» **ACTIVITY**
The copy should begin at the line containing "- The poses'" and end at the last line of the material. Please reproduce those lines exactly and keep pictures out.

» **COLLECTED DATA**
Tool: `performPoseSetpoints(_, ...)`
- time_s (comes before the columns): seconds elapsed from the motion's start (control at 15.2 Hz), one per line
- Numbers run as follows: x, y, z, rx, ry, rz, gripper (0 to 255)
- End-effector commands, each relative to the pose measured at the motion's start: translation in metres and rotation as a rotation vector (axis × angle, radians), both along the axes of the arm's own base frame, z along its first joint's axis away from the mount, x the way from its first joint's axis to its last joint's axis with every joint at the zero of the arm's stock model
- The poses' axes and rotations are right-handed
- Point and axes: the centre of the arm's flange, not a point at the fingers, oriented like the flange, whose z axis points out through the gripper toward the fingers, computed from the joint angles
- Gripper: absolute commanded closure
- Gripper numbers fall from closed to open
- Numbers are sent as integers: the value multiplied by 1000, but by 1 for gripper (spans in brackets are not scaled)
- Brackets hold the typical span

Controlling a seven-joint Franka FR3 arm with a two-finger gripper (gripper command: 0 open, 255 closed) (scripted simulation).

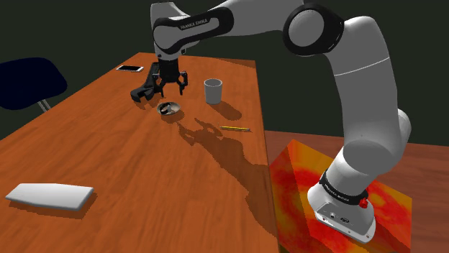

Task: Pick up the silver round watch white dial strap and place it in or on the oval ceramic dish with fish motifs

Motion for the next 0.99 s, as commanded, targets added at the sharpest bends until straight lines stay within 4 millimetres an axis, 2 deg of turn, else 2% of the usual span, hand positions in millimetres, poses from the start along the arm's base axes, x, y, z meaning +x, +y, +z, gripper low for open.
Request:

» **OUTPUT BELOW**
- The poses' axes and rotations are right-handed
- Point and axes: the centre of the arm's flange, not a point at the fingers, oriented like the flange, whose z axis points out through the gripper toward the fingers, computed from the joint angles
- Gripper: absolute commanded closure
- Gripper numbers fall from closed to open
- Numbers are sent as integers: the value multiplied by 1000, but by 1 for gripper (spans in brackets are not scaled)
- Brackets hold the typical span

Controlling a seven-joint Franka FR3 arm with a two-finger gripper (gripper command: 0 open, 255 closed) (scripted simulation).


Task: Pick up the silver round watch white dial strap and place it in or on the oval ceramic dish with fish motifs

Motion for the next 0.99 s, as commanded, targets added at the sharpest bends until straight lines stay within 4 millimetres an axis, 2 deg of turn, else 2% of the usual span, hand positions in millimetres, poses from the start along the arm's base axes, x, y, z meaning +x, +y, +z, gripper low for open.
Request:

What came before is the finished answer.